Required work:
Copy the listing exactly, please, and keep every picture out of it.

=====

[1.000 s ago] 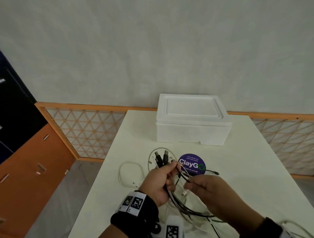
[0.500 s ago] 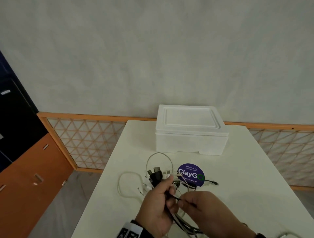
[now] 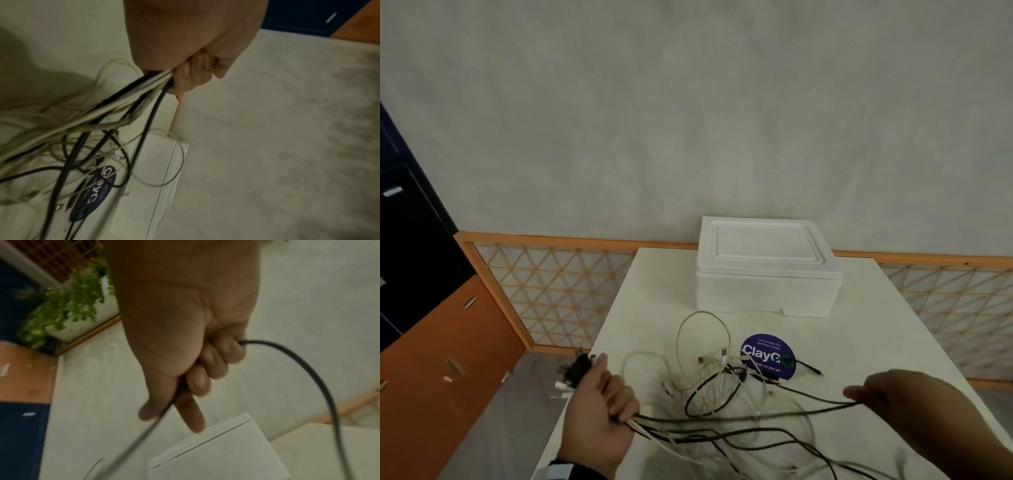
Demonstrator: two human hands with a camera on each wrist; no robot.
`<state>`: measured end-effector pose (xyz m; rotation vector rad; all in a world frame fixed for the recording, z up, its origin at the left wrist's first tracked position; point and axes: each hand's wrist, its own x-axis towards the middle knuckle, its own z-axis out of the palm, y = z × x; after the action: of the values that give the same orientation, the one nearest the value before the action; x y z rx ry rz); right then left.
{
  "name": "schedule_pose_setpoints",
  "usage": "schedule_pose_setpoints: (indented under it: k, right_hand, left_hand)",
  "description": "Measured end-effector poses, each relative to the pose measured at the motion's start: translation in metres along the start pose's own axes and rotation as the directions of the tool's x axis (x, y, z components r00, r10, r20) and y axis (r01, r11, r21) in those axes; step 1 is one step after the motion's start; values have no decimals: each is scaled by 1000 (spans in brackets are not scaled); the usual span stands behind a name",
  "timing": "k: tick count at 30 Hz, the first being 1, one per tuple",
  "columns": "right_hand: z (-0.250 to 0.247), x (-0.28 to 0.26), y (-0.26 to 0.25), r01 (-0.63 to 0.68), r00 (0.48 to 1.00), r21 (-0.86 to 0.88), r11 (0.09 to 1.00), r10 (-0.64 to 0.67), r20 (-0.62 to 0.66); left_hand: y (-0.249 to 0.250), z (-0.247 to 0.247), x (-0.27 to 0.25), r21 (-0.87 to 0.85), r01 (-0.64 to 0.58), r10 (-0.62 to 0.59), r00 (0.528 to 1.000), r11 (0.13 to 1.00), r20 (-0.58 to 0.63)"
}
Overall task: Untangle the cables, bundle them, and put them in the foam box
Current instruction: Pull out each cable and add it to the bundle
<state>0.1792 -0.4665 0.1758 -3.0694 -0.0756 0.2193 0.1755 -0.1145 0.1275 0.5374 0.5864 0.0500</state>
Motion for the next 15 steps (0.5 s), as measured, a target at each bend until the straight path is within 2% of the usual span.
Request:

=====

Your response:
[1.000 s ago] 
[0.500 s ago] 
[now] 
Demonstrator: two human hands with a camera on each wrist; no robot.
`<state>`: measured end-effector pose (xyz m; rotation vector rad; all in a world frame fixed for the recording, z up, its origin at the left wrist's first tracked position; point and axes: each hand's wrist, its own x-axis towards the middle knuckle, its own z-axis out of the palm, y = z × x; after the action: of the values that give the same orientation, the one nearest the value before the action; x y z rx ry rz); right then left.
{
  "name": "schedule_pose_setpoints",
  "usage": "schedule_pose_setpoints: (indented under it: k, right_hand, left_hand)",
  "description": "Measured end-effector poses, each relative to the pose measured at the motion's start: translation in metres along the start pose's own axes and rotation as the directions of the tool's x axis (x, y, z components r00, r10, r20) and y axis (r01, r11, r21) in those axes; step 1 is one step after the motion's start; values have no decimals: each is scaled by 1000 (spans in brackets are not scaled); the usual span stands behind a name",
  "timing": "k: tick count at 30 Hz, the first being 1, one per tuple",
  "columns": "right_hand: z (-0.250 to 0.247), x (-0.28 to 0.26), y (-0.26 to 0.25), r01 (-0.63 to 0.68), r00 (0.48 to 1.00), r21 (-0.86 to 0.88), r11 (0.09 to 1.00), r10 (-0.64 to 0.67), r20 (-0.62 to 0.66); left_hand: y (-0.249 to 0.250), z (-0.247 to 0.247), x (-0.27 to 0.25), r21 (-0.87 to 0.85), r01 (-0.64 to 0.58), r10 (-0.62 to 0.59), r00 (0.528 to 1.000), r11 (0.13 to 1.00), r20 (-0.58 to 0.63)"
}
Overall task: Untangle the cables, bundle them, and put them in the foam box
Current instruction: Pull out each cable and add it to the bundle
<state>0.1792 -0.4665 0.1758 -3.0694 -0.0756 0.2193 0.1755 -0.1145 0.1275 0.5374 0.5864 0.0500</state>
Motion for the next 15 steps (0.5 s), as measured, a target at each bend until the straight path is within 2% of the usual span.
Request:

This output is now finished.